■ **EXERCISE DETAILS**
Output every line below exactly, please, omitting pictures.

== GIVEN MATERIAL

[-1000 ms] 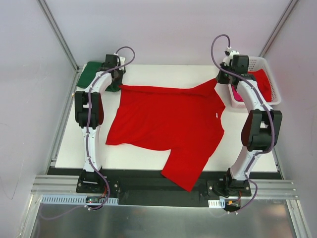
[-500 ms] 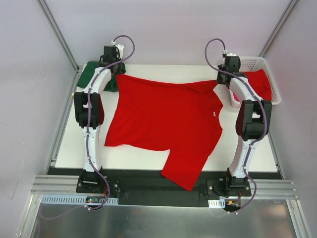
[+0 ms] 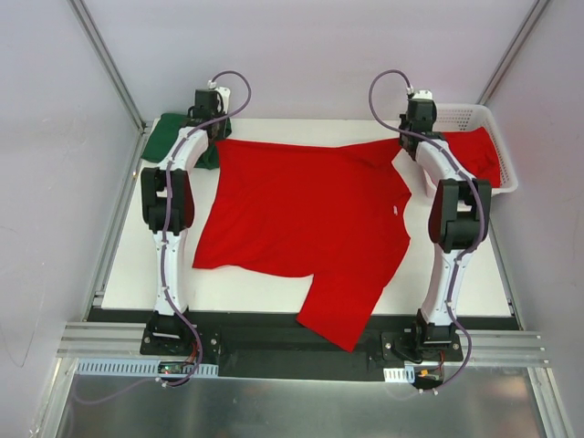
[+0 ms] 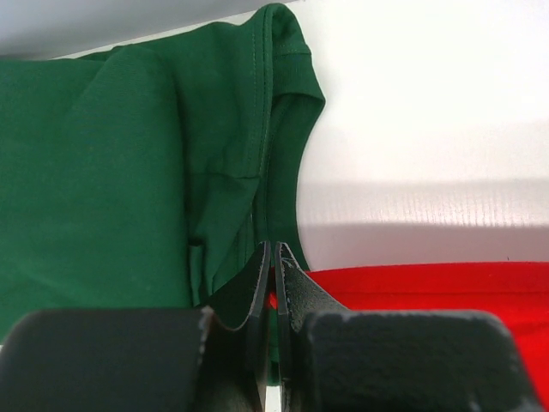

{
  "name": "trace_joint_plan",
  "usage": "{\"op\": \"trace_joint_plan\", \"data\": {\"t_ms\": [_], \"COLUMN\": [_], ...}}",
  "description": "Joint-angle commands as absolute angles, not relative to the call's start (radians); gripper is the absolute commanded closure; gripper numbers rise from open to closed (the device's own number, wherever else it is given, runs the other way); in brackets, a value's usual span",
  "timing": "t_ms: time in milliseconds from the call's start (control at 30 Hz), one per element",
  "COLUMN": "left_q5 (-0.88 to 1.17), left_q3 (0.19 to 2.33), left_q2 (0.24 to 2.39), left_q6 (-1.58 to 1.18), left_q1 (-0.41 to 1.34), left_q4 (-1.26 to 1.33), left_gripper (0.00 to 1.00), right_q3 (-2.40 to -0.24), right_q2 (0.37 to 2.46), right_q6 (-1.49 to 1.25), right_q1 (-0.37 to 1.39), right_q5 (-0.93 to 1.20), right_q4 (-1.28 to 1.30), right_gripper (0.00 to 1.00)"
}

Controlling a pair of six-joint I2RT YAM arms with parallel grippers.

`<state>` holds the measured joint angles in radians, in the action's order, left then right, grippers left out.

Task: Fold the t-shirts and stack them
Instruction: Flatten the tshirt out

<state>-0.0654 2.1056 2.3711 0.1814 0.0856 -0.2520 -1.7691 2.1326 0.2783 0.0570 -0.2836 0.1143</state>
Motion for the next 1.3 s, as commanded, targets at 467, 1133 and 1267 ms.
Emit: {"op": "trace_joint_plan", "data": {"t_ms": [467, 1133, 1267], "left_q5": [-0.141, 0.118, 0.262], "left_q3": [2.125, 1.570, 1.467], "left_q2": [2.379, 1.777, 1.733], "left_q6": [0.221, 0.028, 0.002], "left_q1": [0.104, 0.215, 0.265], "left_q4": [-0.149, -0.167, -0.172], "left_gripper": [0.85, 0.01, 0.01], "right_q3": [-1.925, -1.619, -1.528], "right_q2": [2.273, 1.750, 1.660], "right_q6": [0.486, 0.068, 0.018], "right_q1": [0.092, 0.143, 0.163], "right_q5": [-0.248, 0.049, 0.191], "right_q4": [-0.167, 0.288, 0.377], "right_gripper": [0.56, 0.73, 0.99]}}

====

■ **RESULT OF THE EXERCISE**
[-1000 ms] 
[-500 ms] 
[+0 ms] 
[+0 ms] 

{
  "name": "trace_joint_plan",
  "usage": "{\"op\": \"trace_joint_plan\", \"data\": {\"t_ms\": [_], \"COLUMN\": [_], ...}}",
  "description": "Joint-angle commands as absolute angles, not relative to the call's start (radians); gripper is the absolute commanded closure; gripper numbers rise from open to closed (the device's own number, wherever else it is given, runs the other way); in brackets, a value's usual span",
  "timing": "t_ms: time in milliseconds from the call's start (control at 30 Hz), one per element",
  "COLUMN": "left_q5 (-0.88 to 1.17), left_q3 (0.19 to 2.33), left_q2 (0.24 to 2.39), left_q6 (-1.58 to 1.18), left_q1 (-0.41 to 1.34), left_q4 (-1.26 to 1.33), left_gripper (0.00 to 1.00), right_q3 (-2.40 to -0.24), right_q2 (0.37 to 2.46), right_q6 (-1.49 to 1.25), right_q1 (-0.37 to 1.39), right_q5 (-0.93 to 1.20), right_q4 (-1.28 to 1.30), right_gripper (0.00 to 1.00)"
}

Controlling a pair of six-joint I2RT YAM arms with parallel grippers.

`<state>` holds the measured joint angles in radians, in the action's order, left then right, grippers left out.

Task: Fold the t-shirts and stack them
Instruction: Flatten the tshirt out

<state>-0.0654 2.1056 2.3711 0.1814 0.0856 -0.2520 -1.7691 2.1326 0.2783 0.0570 -0.2836 0.1143</state>
Motion for the next 1.3 s, as commanded, targets at 467, 1133 and 1267 ms.
Emit: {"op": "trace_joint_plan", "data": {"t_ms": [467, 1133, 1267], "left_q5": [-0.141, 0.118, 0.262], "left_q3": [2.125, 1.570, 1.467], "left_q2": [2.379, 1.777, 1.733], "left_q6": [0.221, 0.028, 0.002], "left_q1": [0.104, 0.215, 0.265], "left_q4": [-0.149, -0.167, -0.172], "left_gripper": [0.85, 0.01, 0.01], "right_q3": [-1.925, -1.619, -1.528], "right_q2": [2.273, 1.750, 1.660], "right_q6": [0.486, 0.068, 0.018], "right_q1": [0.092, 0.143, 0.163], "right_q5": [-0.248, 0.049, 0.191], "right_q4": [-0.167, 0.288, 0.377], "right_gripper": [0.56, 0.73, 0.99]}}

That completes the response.